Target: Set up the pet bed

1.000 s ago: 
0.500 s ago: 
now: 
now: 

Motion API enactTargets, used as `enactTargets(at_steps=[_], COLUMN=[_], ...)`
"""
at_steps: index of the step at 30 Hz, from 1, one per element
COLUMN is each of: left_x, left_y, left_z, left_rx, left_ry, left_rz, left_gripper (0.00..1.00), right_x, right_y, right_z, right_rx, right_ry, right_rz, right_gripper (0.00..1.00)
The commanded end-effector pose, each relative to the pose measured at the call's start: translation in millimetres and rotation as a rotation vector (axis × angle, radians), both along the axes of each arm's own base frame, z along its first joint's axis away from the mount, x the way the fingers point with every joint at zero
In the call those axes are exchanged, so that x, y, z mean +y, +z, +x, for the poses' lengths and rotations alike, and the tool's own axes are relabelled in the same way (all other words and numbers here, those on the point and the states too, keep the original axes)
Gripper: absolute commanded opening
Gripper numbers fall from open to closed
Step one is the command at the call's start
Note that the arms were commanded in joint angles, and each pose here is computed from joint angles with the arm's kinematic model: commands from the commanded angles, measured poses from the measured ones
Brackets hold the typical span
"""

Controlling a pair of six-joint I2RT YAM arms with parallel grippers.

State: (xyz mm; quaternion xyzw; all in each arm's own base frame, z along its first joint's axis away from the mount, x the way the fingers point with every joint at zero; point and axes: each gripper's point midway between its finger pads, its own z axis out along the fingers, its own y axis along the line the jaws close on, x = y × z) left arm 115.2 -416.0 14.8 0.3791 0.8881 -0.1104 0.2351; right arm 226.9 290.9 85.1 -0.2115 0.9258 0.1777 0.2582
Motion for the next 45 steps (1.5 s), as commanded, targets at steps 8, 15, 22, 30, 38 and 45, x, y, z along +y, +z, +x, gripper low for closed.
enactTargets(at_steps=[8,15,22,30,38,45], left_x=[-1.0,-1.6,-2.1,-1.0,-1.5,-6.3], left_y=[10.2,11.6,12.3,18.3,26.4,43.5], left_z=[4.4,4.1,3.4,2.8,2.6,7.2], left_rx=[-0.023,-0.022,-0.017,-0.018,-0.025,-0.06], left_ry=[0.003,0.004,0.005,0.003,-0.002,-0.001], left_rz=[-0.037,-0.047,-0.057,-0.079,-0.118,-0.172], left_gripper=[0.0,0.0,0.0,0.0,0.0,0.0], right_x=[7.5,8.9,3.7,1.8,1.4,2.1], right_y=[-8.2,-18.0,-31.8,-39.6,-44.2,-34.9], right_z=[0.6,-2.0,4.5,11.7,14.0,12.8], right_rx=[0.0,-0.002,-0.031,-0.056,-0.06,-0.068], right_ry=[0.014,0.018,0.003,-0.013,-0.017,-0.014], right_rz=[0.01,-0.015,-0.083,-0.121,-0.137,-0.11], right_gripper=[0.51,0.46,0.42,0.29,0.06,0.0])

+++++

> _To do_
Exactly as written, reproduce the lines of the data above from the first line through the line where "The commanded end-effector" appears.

> _Task answer_
Target: Set up the pet bed

1.000 s ago: 
0.500 s ago: 
now: 
now: 

Motion API enactTargets, used as `enactTargets(at_steps=[_], COLUMN=[_], ...)`
"""
at_steps: index of the step at 30 Hz, from 1, one per element
COLUMN is each of: left_x, left_y, left_z, left_rx, left_ry, left_rz, left_gripper (0.00..1.00), right_x, right_y, right_z, right_rx, right_ry, right_rz, right_gripper (0.00..1.00)
The commanded end-effector pose, each relative to the pose measured at the call's start: translation in millimetres and rotation as a rotation vector (axis × angle, radians), both along the axes of each arm's own base frame, z along its first joint's axis away from the mount, x the way the fingers point with every joint at zero

Nothing further is needed for the answer.